ヒルを取り終わって宴会。キノコステーキ、しゃぶしゃぶ、焼き鳥、干しタコなど久しぶりの豪華メニュー。Sさんの持ってきたズッキーニのバター焼きが美味しかった。宴会はヒルの話題で盛り上がった。霊仙岳でツアーパーティーがガムテープを巻いてヒル対策をしていた話しや、人の血を吸ったヒルは子孫を残せず人の入る山ではヒルが絶えていく話しなど、話題は尽きない。
晴天ではあるが、遠方は霞んで高賀山や誕生山がやっと見える程度。反対側には大白木山が大きい。山頂の西にはノコンギクが満開で、何匹かのツマグロヒョウモンやイチモンジセセリが飛び回っていた。
記念写真を撮って小舟伏経由で下る。小舟伏までの稜線には花の終わったキツネノカミソリやレイジンソウがたくさん見られた。アサギマダラが優雅に飛ぶ雑木林の中を下った。午後になり、地面もかなり乾き、ヒルは全く見あたらなかった。こちらのルートはヒルが少ないかもしれない。途中、一輪のホトトギスが美しい花を咲かせていた。
根尾への分岐点で休憩して、人工林に入ったがここでもヒルに出会わなかった。谷に出ると僅かではあるがヒルが現れた。トチの実を広いながら、「あいの森」の駐車場に出た。登山口に引かれた冷たい水が美味しかった。我々の車は夏坂林道入り口に止めてあるので、Mさんの車に乗せてもらい、駐車地点で3人と別れ、2人を迎えに車で再び愛の森に戻った。
靴を履き替えると、まだスパッツにヒルが付いていた。Sさんも1つ食われていることが分かった。帰ってから、靴下を洗濯して干していたら、そこにもまだヒルが付いていたのには驚いた。まさにエイリアンである。
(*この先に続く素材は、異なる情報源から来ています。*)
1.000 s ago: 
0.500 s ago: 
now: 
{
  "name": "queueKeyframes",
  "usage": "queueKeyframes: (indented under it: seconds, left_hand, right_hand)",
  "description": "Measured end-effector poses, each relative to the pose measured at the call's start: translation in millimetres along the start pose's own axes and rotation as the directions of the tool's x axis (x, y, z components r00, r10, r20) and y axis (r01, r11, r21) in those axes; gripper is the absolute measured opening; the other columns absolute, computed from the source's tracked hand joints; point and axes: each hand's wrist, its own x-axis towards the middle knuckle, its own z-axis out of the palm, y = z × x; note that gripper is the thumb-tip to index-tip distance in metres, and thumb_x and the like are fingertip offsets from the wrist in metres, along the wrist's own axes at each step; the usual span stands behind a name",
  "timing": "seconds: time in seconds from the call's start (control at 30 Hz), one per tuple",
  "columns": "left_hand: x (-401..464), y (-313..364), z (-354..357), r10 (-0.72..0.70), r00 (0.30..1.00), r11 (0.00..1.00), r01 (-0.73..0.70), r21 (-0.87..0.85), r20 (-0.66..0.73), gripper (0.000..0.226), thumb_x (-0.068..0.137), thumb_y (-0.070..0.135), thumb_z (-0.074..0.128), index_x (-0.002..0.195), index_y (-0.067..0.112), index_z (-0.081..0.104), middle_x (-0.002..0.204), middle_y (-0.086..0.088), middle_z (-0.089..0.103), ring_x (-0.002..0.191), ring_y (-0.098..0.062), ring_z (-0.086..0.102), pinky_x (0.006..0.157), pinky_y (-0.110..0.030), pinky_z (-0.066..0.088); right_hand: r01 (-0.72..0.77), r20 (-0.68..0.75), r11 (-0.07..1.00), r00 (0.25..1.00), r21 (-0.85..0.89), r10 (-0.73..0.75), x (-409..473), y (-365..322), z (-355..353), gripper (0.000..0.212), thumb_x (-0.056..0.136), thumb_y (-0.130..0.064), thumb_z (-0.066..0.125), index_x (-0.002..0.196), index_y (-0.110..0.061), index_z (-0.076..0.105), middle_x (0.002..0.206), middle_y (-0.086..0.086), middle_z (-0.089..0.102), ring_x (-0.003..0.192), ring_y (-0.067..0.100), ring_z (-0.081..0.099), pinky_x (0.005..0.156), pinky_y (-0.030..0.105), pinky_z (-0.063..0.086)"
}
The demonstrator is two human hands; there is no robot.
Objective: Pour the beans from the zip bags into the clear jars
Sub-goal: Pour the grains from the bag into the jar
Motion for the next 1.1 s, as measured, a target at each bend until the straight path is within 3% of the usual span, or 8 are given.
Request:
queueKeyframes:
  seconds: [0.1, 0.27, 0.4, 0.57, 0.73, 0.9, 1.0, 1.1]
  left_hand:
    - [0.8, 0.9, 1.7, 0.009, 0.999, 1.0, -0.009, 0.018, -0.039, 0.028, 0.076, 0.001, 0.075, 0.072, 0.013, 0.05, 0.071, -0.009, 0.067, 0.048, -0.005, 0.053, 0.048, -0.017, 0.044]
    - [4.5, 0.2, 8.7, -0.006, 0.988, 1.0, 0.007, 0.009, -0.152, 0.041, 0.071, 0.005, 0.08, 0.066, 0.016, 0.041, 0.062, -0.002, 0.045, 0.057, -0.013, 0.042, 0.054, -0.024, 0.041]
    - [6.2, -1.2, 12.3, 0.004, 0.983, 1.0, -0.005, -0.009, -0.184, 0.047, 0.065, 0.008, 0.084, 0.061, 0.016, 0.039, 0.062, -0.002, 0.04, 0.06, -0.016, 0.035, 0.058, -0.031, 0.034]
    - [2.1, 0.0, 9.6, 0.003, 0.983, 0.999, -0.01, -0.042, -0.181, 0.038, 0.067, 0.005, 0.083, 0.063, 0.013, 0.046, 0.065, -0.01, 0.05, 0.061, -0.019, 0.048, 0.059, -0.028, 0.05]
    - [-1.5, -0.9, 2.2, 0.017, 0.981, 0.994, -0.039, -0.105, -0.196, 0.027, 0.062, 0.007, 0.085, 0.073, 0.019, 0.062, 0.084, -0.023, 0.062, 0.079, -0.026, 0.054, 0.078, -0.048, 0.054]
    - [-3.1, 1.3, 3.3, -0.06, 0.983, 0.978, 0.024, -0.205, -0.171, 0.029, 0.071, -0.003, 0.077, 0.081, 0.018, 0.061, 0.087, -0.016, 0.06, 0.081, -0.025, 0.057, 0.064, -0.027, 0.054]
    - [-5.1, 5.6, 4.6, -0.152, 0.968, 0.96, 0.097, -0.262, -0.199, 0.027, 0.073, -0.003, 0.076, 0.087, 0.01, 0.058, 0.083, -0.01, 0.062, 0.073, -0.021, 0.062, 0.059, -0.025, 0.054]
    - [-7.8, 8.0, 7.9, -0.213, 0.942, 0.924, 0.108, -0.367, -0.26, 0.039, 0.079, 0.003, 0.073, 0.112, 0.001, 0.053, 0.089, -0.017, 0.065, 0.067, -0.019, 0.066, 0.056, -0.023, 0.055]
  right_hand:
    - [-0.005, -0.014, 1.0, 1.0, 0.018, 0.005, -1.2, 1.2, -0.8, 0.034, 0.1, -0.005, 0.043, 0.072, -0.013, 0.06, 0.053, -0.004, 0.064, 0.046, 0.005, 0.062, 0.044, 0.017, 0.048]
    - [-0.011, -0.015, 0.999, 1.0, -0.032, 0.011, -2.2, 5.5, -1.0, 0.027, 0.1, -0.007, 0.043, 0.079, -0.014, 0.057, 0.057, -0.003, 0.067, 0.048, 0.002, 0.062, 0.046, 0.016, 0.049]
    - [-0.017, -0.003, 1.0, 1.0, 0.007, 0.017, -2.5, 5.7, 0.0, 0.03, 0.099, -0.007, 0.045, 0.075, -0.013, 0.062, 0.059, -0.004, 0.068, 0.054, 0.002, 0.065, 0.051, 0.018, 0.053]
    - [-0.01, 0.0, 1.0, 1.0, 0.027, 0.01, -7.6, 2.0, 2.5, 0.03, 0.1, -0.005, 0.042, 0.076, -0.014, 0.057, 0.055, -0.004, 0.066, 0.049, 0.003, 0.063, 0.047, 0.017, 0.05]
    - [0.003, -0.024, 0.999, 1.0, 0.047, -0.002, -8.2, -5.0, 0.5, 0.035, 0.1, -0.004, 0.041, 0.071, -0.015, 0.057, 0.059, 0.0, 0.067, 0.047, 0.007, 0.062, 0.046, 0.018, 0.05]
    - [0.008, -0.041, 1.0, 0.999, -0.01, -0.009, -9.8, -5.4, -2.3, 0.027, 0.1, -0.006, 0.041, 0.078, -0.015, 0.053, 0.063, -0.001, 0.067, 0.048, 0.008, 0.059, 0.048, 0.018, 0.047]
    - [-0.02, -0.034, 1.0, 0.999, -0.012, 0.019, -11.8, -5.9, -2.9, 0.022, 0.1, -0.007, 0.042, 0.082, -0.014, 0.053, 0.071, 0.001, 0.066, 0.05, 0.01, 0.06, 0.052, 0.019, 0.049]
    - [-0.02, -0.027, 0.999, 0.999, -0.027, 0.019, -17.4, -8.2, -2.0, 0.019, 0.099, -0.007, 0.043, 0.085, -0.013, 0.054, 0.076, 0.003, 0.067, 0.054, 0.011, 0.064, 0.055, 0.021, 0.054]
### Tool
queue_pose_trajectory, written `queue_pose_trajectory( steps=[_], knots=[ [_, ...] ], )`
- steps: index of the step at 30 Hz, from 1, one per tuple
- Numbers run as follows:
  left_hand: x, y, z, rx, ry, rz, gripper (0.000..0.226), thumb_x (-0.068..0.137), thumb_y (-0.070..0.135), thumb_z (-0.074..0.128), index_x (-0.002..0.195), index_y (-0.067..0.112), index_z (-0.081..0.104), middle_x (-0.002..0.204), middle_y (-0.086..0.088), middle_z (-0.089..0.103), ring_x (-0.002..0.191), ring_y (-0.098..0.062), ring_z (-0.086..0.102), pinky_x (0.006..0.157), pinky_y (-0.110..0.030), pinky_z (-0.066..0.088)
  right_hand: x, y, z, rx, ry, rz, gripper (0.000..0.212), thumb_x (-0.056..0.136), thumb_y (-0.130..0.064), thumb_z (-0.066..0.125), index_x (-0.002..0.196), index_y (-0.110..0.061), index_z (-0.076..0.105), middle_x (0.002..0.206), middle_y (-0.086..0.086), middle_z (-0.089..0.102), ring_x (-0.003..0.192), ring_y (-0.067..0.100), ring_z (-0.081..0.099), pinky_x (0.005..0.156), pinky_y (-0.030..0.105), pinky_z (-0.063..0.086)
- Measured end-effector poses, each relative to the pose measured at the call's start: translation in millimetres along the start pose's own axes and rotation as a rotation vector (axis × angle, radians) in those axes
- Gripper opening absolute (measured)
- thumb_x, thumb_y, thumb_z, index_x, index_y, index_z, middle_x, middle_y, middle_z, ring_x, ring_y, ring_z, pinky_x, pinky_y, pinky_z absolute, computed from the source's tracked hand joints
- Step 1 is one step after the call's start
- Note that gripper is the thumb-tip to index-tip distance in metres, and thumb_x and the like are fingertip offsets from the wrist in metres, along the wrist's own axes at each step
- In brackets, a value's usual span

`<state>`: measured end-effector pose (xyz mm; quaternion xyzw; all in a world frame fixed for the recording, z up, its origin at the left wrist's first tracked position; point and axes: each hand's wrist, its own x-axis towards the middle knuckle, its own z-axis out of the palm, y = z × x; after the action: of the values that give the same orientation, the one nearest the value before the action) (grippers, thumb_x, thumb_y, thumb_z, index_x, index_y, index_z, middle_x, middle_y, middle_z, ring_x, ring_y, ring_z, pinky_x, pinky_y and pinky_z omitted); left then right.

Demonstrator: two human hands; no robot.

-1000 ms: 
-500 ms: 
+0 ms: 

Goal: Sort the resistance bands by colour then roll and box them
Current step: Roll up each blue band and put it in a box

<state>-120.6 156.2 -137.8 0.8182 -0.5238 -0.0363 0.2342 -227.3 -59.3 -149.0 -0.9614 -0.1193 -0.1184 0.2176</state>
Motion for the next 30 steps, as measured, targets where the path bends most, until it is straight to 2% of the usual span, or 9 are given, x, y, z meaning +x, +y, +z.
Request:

夏坂林道入り口から舟伏山へのルートはヒルの時期はもちろん、秋が深まってヒルがいないシーズンもイノコズチに行く手を阻まれ、登りには適さない。登るとすれば、残雪期から草の茂る前までが適期と思われる。
多くの花や美しい天然林を楽しむことができ、舟伏山のファンは多いが、その裏には人が踏め込めないきびしい自然が残されていることを実感した山歩きであった。それを思うと、この山がますます好きになった。